Misaligned Incentives
Real Adoption: Revenue Cycle Management
Early Use Cases:
Bigger Opportunity:
“Doctors are kind of like the most screwed in the healthcare system.” – Nikhil [35:04]
Consumerization:
Healthcare Startup ‘Traps’
Distribution Hierarchies
System of Record Showdown
Physician Independence
On US Healthcare in a Nutshell:
“I would just step on your foot really hard and be like, ‘How does that feel?’ That’s the entire healthcare system.” – Nikhil [01:30]
On Price Controls:
“We’re just regulated enough to prevent competition and just free-market enough to enable price gouging.” – Nikhil [16:51]
On AI Scribing Arms Race:
“You have the docs using AI bots to call the payers and the payers are creating AI bots to stop the doc bots…” – Nikhil [28:20]
On Pharma Ad Paradox:
“It’s crazy to me that pharma companies have to put all their side effects in an ad and alcohol companies don’t.” – Nikhil [48:13]

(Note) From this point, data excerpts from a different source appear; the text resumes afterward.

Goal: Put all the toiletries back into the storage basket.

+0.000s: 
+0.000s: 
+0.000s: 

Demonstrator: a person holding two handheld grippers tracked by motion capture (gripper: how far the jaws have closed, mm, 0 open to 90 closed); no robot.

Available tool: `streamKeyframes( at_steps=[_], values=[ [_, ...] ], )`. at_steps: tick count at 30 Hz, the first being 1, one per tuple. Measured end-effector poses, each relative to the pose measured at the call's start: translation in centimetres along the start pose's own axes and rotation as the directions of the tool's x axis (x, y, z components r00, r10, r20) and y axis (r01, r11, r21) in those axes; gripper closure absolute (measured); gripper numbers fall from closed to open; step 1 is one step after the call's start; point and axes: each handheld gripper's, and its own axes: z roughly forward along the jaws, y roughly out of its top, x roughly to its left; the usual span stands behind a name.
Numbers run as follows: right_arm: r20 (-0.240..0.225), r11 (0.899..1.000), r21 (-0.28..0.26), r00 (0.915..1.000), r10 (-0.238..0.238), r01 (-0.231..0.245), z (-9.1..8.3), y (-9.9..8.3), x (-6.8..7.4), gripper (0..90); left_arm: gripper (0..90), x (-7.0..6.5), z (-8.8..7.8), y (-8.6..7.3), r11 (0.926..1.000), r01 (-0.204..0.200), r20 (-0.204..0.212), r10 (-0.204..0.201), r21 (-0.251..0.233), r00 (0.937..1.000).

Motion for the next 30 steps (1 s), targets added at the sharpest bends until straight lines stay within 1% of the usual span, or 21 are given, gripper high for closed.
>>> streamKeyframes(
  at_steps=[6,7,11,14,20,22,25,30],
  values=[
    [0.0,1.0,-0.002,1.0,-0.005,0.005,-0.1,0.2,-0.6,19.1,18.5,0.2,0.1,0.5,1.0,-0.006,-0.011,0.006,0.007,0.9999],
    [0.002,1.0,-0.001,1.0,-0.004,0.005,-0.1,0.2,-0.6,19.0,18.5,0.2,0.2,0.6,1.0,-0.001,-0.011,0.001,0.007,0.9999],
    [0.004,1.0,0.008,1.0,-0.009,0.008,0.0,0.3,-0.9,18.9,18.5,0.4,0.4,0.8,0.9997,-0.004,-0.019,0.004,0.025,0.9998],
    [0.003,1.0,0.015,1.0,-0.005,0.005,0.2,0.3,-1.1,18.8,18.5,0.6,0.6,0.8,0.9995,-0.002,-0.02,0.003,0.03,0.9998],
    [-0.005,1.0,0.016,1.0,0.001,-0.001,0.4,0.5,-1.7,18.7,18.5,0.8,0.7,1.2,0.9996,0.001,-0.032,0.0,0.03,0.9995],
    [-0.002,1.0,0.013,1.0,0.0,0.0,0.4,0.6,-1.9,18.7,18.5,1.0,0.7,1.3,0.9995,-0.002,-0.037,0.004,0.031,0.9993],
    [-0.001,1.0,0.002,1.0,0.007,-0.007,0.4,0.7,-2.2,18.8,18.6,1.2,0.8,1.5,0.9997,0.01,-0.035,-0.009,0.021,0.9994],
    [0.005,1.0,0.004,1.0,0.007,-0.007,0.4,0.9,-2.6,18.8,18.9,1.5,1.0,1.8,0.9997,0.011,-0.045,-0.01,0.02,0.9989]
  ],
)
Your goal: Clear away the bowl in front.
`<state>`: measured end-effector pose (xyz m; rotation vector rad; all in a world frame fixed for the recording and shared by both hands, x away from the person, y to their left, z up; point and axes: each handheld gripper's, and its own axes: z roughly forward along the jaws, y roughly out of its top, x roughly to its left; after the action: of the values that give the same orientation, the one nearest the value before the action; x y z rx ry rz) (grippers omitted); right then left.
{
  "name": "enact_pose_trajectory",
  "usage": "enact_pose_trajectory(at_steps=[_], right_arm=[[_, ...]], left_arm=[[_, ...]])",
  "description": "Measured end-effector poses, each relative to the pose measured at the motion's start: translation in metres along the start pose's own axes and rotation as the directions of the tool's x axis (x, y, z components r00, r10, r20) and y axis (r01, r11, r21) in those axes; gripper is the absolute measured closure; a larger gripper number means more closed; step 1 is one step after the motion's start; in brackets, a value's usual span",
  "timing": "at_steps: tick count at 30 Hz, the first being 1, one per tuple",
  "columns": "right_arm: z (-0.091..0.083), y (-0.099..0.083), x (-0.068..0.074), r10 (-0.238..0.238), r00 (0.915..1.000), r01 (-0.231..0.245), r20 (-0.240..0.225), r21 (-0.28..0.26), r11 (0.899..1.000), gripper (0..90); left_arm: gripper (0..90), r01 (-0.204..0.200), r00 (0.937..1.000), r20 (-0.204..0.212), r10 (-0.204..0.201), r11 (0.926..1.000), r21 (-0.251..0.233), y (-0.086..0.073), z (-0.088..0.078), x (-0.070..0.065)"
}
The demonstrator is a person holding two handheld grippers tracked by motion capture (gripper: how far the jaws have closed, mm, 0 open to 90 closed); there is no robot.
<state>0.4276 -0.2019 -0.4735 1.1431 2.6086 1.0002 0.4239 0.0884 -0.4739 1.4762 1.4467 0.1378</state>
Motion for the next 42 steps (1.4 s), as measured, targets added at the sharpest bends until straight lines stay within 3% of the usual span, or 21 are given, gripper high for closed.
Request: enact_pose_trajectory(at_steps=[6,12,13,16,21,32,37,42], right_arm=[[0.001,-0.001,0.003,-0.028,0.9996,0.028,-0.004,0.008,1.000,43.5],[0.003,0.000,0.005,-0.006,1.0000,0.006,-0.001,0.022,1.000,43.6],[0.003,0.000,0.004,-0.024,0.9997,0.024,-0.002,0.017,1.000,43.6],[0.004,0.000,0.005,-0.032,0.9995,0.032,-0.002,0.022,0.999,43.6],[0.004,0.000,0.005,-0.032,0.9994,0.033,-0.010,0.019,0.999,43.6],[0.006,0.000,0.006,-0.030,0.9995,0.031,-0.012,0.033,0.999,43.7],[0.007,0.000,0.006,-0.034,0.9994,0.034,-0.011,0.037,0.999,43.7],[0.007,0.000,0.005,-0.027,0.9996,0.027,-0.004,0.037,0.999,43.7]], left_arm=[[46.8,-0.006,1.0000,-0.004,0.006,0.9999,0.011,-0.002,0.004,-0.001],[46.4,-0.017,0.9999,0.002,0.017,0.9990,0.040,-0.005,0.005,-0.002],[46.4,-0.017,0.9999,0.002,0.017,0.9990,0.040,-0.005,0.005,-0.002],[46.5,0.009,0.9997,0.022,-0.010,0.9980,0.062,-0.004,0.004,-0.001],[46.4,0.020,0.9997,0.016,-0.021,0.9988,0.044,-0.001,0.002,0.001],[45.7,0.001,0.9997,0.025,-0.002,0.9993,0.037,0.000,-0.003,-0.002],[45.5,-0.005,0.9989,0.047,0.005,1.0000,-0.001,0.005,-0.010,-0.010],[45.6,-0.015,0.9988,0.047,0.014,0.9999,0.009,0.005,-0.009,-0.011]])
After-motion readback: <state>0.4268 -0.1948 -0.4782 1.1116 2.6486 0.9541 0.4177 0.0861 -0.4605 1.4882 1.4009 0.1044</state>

On Content Creation as Community Building:
“I view content as like the bat signal to put out into the universe... Let’s all coalesce around it and meet in a place.” – Nikhil [89:53]
On Reputation vs. Reach:
“People so underrate reputation... If you care about the craft, you care about the people who actually read you. That’s who you make it for.” – Nikhil [102:20]
“I want people who can read to come to our things… Let’s hang out, let’s do fun stuff together.” – Nikhil [90:21]
This summary captures all the key discussion points, practical insights, and standout moments from this wide-ranging conversation between Turner Novak and Nikhil Krishnan on The Peel. For listeners, founders, or healthcare insiders, it provides a roadmap to understanding US healthcare’s wild structure and where change (and opportunity) are actually happening.